The book argues that Human Rights Commissions, state mechanisms formed in the 1960s and 1970s, have morphed from commissions to fight obvious discrimination into quasi-judicial forums for people with political axes to grind. To make this point, the book cites some astounding successful examples: a pre-op transsexual male who sued because he was refused a councillor position at a rape clinic; a McDonald's Restaurant employee who refused to wash their hands as frequently as required and a right-wing preacher who was silenced from preaching because a newspaper printed one of his letters that spoke against same-sex marriage.

This part of the book paints a picture of what can be called a Human Rights industry. When reading the examples, one can only marvel at the surreal nature of them. Unfortunately for the reader, there is no example of what a normal human rights complaint is so we do not learn if the author’s extraordinary examples that slipped through the cracks or are normal complaints.

The second part deals with the ordeal between Levant and the Alberta Human Rights Commission and focuses on the Section 13 'hate speech' provisions of the Canadian Human Rights Act. This is an interesting account of what happened at the Western Standard after it published the Danish cartoons of the prophet Muhammad. This ordeal culminated with an interview between Commission representative Shirlene McGovern and Levant, which you may have seen: it was posted immediately afterwards on YouTube. This part of the book is largely self-aggrandizing, but it makes the point: the Alberta Commission was reaching and the complaint against the Western Standard was unfounded. It is also very interesting to read how the AHRC folded its case when exposed by modern technologies such as blogs and YouTube.

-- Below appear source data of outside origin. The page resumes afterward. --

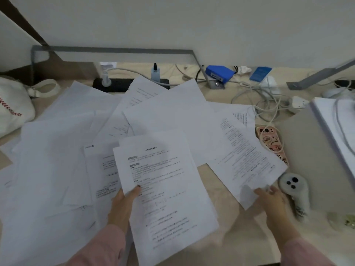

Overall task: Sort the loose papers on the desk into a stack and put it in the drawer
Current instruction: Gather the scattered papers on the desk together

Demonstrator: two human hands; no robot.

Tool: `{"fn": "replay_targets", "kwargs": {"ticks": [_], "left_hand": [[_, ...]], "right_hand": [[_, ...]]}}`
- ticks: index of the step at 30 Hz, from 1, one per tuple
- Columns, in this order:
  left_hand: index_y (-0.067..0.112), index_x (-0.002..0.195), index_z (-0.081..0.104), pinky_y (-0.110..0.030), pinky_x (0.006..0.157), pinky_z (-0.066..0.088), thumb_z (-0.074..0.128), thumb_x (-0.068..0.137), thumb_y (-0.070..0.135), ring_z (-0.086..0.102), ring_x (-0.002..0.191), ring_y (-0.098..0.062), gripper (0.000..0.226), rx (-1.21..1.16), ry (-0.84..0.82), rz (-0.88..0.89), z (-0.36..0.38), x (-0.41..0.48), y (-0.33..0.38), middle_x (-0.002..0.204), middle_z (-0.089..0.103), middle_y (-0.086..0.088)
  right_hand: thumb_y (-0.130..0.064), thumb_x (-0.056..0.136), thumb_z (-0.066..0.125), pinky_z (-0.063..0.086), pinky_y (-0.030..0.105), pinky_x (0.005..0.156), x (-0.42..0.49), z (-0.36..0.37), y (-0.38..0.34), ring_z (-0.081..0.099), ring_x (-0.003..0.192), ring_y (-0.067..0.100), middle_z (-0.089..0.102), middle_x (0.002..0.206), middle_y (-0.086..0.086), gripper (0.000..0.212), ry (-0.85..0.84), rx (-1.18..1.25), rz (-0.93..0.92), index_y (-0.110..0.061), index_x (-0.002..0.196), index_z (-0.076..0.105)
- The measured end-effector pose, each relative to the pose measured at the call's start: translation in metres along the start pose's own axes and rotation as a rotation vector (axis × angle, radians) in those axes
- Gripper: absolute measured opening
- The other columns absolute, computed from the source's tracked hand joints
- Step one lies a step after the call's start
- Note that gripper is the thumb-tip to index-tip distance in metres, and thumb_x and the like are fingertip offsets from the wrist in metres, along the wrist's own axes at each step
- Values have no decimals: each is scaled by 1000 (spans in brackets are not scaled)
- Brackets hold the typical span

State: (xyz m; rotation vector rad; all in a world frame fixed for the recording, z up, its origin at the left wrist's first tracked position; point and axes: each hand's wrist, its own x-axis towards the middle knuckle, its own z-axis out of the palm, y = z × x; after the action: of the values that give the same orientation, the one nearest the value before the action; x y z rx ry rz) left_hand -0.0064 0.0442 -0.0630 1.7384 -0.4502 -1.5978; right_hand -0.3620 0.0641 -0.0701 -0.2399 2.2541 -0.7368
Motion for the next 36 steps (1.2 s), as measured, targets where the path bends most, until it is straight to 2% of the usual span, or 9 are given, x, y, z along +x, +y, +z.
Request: {"fn": "replay_targets", "kwargs": {"ticks": [4,7,12,16,23,25,30,33,36], "left_hand": [[20,118,55,-37,88,48,60,88,18,60,95,-23,31,24,42,16,9,1,1,105,64,-3],[13,122,53,-42,94,45,58,89,17,57,101,-27,34,81,56,8,12,2,-1,113,60,-8],[8,124,51,-39,91,43,53,91,11,53,99,-26,33,165,81,-5,13,2,-5,112,57,-10],[7,125,51,-43,94,44,52,91,10,54,100,-28,33,187,94,-23,12,1,-8,113,58,-11],[10,121,51,-37,81,47,50,92,13,55,94,-27,29,147,123,11,14,-8,-5,109,59,-9],[12,117,52,-32,71,46,50,93,12,56,88,-24,25,111,125,24,12,-11,-2,104,60,-8],[8,124,50,-38,86,43,51,93,13,54,96,-26,32,122,158,40,3,-10,1,111,57,-9],[8,123,51,-39,86,44,50,93,14,56,93,-26,31,126,156,36,2,-8,0,109,59,-10],[10,123,52,-34,78,46,50,93,14,58,94,-25,31,141,147,44,4,-6,1,108,61,-8]], "right_hand": [[-4,86,53,47,26,54,-2,-2,-6,55,70,24,53,87,16,1,-85,333,75,-5,85,53],[-4,88,51,47,17,41,-7,1,-9,54,42,10,51,63,7,19,-188,465,110,-9,70,53],[-14,92,52,51,31,75,-21,9,-21,62,87,24,66,97,8,18,-362,384,-28,-10,109,57],[-12,94,48,51,30,72,-29,14,-28,62,93,22,66,102,3,21,-466,332,-117,-14,113,55],[-3,93,46,53,33,75,-21,33,-31,62,99,26,65,109,9,27,-606,325,-3,-9,118,51],[-4,92,47,50,34,77,-21,37,-35,61,95,26,64,105,7,22,-489,341,-32,-8,113,53],[-18,87,52,45,44,96,5,45,-63,54,107,34,50,125,17,31,-4,34,-322,-1,111,60],[-17,89,51,37,46,103,17,45,-82,47,115,39,41,134,22,37,23,-112,-365,4,119,55],[-22,85,55,43,48,99,27,46,-93,54,112,34,52,130,17,42,-55,-84,-353,-1,122,55]]}}
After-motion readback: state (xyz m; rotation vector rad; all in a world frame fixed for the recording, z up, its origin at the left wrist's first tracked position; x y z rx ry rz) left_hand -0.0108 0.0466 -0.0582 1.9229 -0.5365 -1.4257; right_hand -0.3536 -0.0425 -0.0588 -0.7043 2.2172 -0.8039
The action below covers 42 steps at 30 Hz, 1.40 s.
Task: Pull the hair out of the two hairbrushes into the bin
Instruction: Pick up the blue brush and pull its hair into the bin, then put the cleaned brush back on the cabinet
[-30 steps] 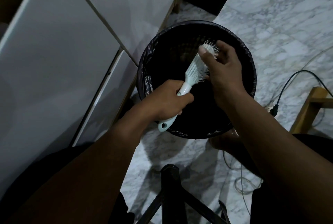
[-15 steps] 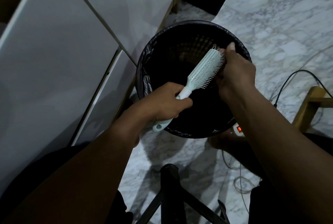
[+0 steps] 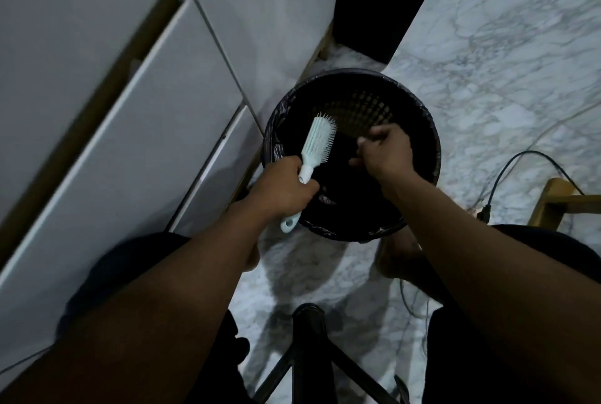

The book itself is a quick read and -- while a couple years old -- is still interesting. Levant has done Canada a service by exposing these commissions as parallel systems of justice, devoid of hard fought common law safeguards such as the right to face one’s accuser, or sensible rules such as the loser paying legal costs. Proponents of the Commissions will undoubtedly see Shakedown as an attack but this would be a mistake. If Human Rights Commissions are to remain relevant in an increasingly accepting and tolerant Canada, their raison d’ĂȘtre must be explained and proponents should seize this opportunity. Currently, Avenue and Ridley agrees with Shakedown and sees Canada's Human Rights Commissions as government mini-empires that are severe hindrances to the freedom of speech our society has long prized. Kafkaesque courts are never the answer to bad ideas: exposure, debate and ridicule is.